**TASK GOAL:** Please repeat, unchanged, the lines at the top of the listing below, ending with the one that has "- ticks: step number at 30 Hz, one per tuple".

**GIVEN MATERIAL:**

- - -

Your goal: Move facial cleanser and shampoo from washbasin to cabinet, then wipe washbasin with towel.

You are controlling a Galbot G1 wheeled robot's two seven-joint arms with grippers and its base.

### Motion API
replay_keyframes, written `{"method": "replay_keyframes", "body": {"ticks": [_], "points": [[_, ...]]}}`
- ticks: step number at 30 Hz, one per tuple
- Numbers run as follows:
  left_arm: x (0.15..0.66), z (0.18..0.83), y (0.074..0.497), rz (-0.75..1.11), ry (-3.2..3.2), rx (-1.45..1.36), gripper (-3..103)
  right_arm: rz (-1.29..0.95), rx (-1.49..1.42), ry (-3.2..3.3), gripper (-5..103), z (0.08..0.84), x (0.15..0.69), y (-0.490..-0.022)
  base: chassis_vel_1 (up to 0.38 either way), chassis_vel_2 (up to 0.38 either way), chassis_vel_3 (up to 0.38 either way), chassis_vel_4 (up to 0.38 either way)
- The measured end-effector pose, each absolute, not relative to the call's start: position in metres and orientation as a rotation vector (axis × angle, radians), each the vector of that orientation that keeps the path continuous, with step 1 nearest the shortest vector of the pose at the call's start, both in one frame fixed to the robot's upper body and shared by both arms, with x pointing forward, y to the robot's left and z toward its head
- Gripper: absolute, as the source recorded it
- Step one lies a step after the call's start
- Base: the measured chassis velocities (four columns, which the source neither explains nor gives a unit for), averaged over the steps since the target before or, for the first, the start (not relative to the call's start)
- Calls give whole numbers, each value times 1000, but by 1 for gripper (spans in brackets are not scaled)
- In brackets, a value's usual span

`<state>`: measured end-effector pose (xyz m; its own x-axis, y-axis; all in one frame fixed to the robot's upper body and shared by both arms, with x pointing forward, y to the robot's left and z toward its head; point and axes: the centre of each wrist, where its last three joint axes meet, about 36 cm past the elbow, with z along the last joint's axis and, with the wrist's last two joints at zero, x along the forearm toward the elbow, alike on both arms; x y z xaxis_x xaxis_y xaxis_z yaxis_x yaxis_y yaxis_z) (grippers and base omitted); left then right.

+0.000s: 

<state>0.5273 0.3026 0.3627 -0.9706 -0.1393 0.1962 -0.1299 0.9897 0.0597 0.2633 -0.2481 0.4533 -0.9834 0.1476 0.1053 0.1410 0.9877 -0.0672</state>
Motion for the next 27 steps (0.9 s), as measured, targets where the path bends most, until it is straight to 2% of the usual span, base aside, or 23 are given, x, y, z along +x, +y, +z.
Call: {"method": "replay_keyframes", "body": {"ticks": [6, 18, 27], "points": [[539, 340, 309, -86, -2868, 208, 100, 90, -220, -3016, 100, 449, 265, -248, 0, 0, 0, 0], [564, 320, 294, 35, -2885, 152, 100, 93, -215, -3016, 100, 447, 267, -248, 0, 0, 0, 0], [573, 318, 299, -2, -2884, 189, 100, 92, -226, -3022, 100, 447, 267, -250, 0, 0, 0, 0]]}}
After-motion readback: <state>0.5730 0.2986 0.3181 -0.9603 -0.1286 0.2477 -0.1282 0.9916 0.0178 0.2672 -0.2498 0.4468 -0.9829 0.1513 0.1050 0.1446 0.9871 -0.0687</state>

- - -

**REPLY TO THE TASK:**
Your goal: Move facial cleanser and shampoo from washbasin to cabinet, then wipe washbasin with towel.

You are controlling a Galbot G1 wheeled robot's two seven-joint arms with grippers and its base.

### Motion API
replay_keyframes, written `{"method": "replay_keyframes", "body": {"ticks": [_], "points": [[_, ...]]}}`
- ticks: step number at 30 Hz, one per tuple

The submitted answer is complete.